It was Day 2 of the recently concluded 4-day ‘Samanvay’ festival of Indian Languages at India Habitat Centre in Delhi, and the most awaited session was to commence shortly.

Habitat’s Amphitheatre is undoubtedly the ideal venue for literary gatherings, poetic sessions, debates, seminars and of course cultural performances one can think of, especially in this season when there’s a nip in the air and the open-air ambience can only add to the overall festive fervour. Coming back to the evening’s itinerary, two poetic geniuses of Indian literature were in a few moments’ time about to open their diaries locked within were verses, rhymes, couplets and memories.

Today’s language is changing: Gulzar
A conversation between noted lyricist, poet and filmmaker Gulzar and a much revered poet and Sahitya Akademi Awardee Kedarnath Singh was a coming together of Hindi, Urdu and Punjabi; languages that have evolved and undergone many changes over the years since partition. “The very fact that today’s language is changing means it is progressing. Other influences, whether it’s Urdu, Pashto or Balochi, are being integrated too. My only concern is when we try to transform the language into ‘Hinglish’ and in the process end up insulting two languages,” says Gulzar, post the launch of his new book for children titled ‘Bosky ka Panchatantra’. “When she (Bosky aka Meghna Gulzar) was small, I would tell her these stories and there would be one new story on her birthday every year. These stories have stayed with me since then,” said Gulzar.

Kedarnath Singh and Gulzar: Who’s the master?
While Gulzar confessed how nervous he was to recite poems in front of Kedarnath Singh, the latter said, “I’ve been part of many poetry readings in the past but the dilemma that I face today upon reading with a star like Gulzar is something I’ve never experienced before”. Like a student, Gulzar requested Kedarnath Singh (retired as professor in the School of Indian Languages, Jawaharlal Nehru University, New Delhi) to begin and what followed was a kind of ‘jugalbandi’ between poets where both engaged in relentless praises for each other, often ending with an encore of favourite lines from one another’s poems. The most distinguishing feature of Kedarnath Singh’s poetry is its simplicity and the way it breathes life into inanimate objects like a postcard, broken tooth, busy road, an abandoned capsized truck or pieces of furniture. What’s interesting is how both these poets bring such ‘lifeless’ articles to life to convey the deepest of human emotions. For instance, Gulzar in one of his poems talks about retrieving an ‘elaichi’ (cardamom) from the right pocket of an old coat. The poet is reminded of the fragrance of an old friendship that makes an unexpected return to hug him one winter:

Ek purane coat ki daayin jeb mein ek elaichi mili…
…purani dosti thi, bahut dinon ke baad iss tarah gale mili”

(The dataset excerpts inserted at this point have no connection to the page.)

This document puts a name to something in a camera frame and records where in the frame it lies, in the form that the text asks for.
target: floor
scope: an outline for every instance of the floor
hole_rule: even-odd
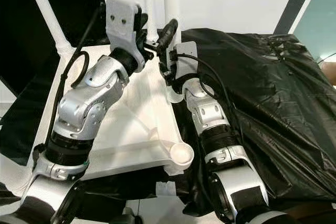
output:
[[[182,214],[183,203],[177,197],[159,197],[153,199],[129,200],[127,206],[142,217],[144,224],[216,224],[219,221],[214,212],[202,217]],[[71,224],[95,224],[101,222],[75,219]]]

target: black cable
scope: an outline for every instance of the black cable
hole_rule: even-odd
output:
[[[78,46],[75,50],[75,52],[72,54],[68,64],[66,65],[64,72],[61,74],[60,77],[60,81],[59,81],[59,85],[56,91],[56,95],[55,95],[55,99],[54,99],[54,103],[52,105],[53,110],[51,112],[51,117],[50,117],[50,122],[49,122],[49,127],[48,127],[48,133],[47,133],[47,139],[46,139],[46,145],[48,144],[49,139],[51,138],[51,134],[53,132],[53,128],[54,128],[54,121],[56,118],[56,113],[57,113],[57,107],[58,104],[60,102],[60,100],[62,99],[63,95],[64,95],[64,87],[65,87],[65,81],[68,78],[68,73],[70,71],[70,68],[72,67],[72,65],[75,63],[75,61],[82,55],[84,55],[85,59],[84,59],[84,64],[83,64],[83,68],[78,76],[78,78],[71,84],[71,87],[74,88],[76,87],[80,81],[83,79],[85,73],[88,70],[89,67],[89,54],[85,51],[81,51],[83,45],[84,45],[84,41],[86,40],[86,37],[88,36],[91,28],[93,27],[93,25],[95,24],[95,21],[98,17],[98,15],[104,10],[105,6],[99,6],[95,12],[93,13],[93,16],[81,38],[81,40],[78,43]]]
[[[229,96],[228,96],[228,93],[227,93],[227,90],[225,88],[225,85],[223,83],[223,81],[221,80],[221,78],[219,77],[218,73],[216,72],[216,70],[211,67],[207,62],[205,62],[204,60],[202,59],[199,59],[197,57],[194,57],[194,56],[191,56],[191,55],[186,55],[186,54],[177,54],[176,55],[177,57],[182,57],[182,58],[190,58],[190,59],[193,59],[193,60],[196,60],[198,61],[199,63],[202,63],[203,65],[205,65],[209,70],[211,70],[211,72],[215,75],[218,83],[220,84],[223,92],[224,92],[224,95],[225,95],[225,99],[227,101],[227,105],[228,105],[228,108],[230,110],[230,112],[233,114],[234,118],[235,118],[235,121],[236,121],[236,125],[237,127],[239,128],[239,131],[240,131],[240,137],[241,137],[241,141],[243,141],[244,139],[244,136],[243,136],[243,131],[242,131],[242,127],[241,127],[241,124],[240,124],[240,121],[234,111],[235,107],[233,106],[231,100],[229,99]]]
[[[334,52],[333,54],[329,55],[328,57],[325,57],[323,60],[320,60],[319,62],[317,62],[317,64],[320,64],[321,62],[325,61],[326,59],[330,58],[333,55],[336,55],[336,52]]]
[[[204,92],[207,93],[208,96],[210,96],[211,98],[217,100],[216,95],[215,94],[211,94],[210,91],[208,91],[208,89],[204,85],[204,81],[203,81],[202,75],[200,76],[200,85],[201,85],[202,89],[204,90]]]

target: metal bracket
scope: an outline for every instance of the metal bracket
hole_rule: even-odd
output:
[[[211,87],[205,85],[205,88],[213,93]],[[185,96],[187,108],[192,113],[192,118],[198,135],[204,130],[210,129],[217,125],[227,124],[222,106],[217,100],[210,97],[201,87],[199,78],[187,80],[182,87],[182,92]]]
[[[33,177],[44,175],[55,180],[68,180],[69,178],[72,179],[73,176],[84,172],[88,168],[88,165],[88,160],[77,166],[55,164],[46,158],[45,152],[42,152],[37,160]]]
[[[137,32],[134,31],[135,15],[140,12],[137,5],[121,0],[107,0],[106,2],[106,33],[110,40],[111,52],[117,47],[131,54],[140,72],[145,60],[136,46]]]
[[[177,54],[186,54],[197,57],[197,46],[194,41],[176,44],[174,47]],[[176,75],[179,78],[189,73],[197,73],[198,62],[189,58],[178,58],[176,62]]]
[[[156,57],[157,53],[157,48],[159,46],[159,43],[151,40],[146,40],[144,50],[149,53],[149,59],[153,59]]]
[[[216,162],[218,164],[223,164],[223,163],[227,163],[233,160],[243,159],[253,171],[257,172],[252,162],[248,158],[244,147],[242,147],[241,145],[228,146],[228,147],[221,148],[213,152],[210,152],[204,157],[205,163],[207,164],[208,162],[211,162],[213,158],[216,159]]]

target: black cloth
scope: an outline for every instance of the black cloth
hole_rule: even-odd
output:
[[[0,183],[0,206],[8,205],[18,200],[20,200],[19,197],[13,195],[4,184]]]
[[[267,187],[271,205],[336,202],[336,91],[306,47],[294,35],[191,29],[182,38],[196,42],[198,57],[227,87],[243,128],[242,145]],[[202,65],[198,72],[215,78]],[[221,92],[216,83],[213,86]],[[174,111],[183,140],[196,145],[185,104],[176,104]],[[189,178],[194,185],[205,181],[202,160],[195,159],[190,168],[194,180]],[[190,192],[190,204],[195,206],[196,196],[204,201],[201,188]],[[188,206],[185,213],[190,215],[208,212]]]
[[[0,152],[19,165],[27,165],[58,62],[55,50],[0,120]]]

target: black fabric cover
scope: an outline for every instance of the black fabric cover
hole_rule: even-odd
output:
[[[182,38],[196,42],[198,57],[228,88],[244,131],[242,145],[266,184],[271,204],[336,202],[336,91],[306,47],[293,35],[192,29]],[[198,72],[212,75],[200,65]],[[196,145],[185,104],[175,105],[174,111],[183,140]],[[194,185],[205,181],[203,166],[195,160],[191,167]],[[200,187],[191,191],[186,214],[207,212],[195,207],[197,197],[204,199]]]
[[[10,191],[7,190],[3,183],[0,183],[0,206],[8,205],[18,200],[20,200],[19,197],[13,195]]]
[[[58,62],[54,50],[0,120],[0,152],[19,165],[27,165]]]

Presently, Gulzar is working on translations and the stories that he feels have been written with a sense of directness and conviction are the ones from North East India. “The emerging literature from North East India is vibrant, powerful and a true reflection of what’s happening today,” said Gulzar. In one of the earlier sessions, Sylvanus Lamare, Khasi scholar and educationist elaborated on the richness of ‘Khasi’ that was once enlisted as one of the endangered languages by UNESCO but later removed from the list.

Samanvay 2013 highlights: Connecting languages, reviving traditions
The theme of the festival was ‘Jodti Zubanein, Judti Zubanein: Language Connections’. The session on vanishing cultures was the most thought provoking where linguist Udaya Narayana Singh along with JNU linguistics professor Anvita Abbi and DU professor Alok Rai expressed concern over a survey conducted by UNESCO India that stated 196 languages as ‘endangered’. Alok Rai said that when a language dies, a million cultures die with it. Attempts to suppress or obliterate a language which result in the unnatural death of a language must be relentlessly fought and reclaimed.

While writer-activist Shuddhabrata Sengupta, writer and environmentalist Anupam Mishra and Bangla writer and social activist Jaya Mitra analysed the meaning of civil society and activism; folklorist Chinappa Gowda, Kodava writer and scholar Rekha Vasanth, Konkani writer Jayavantha Nayak and B.M. Haneef discussed the significance of oral literary languages of Karnataka in another session.

‘Small Cities, Big Dreams’ was about bittersweet memories of living in small cities that refuse to leave even when you come to big cities chasing your dreams. The panel comprised actor, music director and scriptwriter Piyush Mishra, actor Shilpa Shukla, author Omair Ahmad and journalist Ravish Kumar.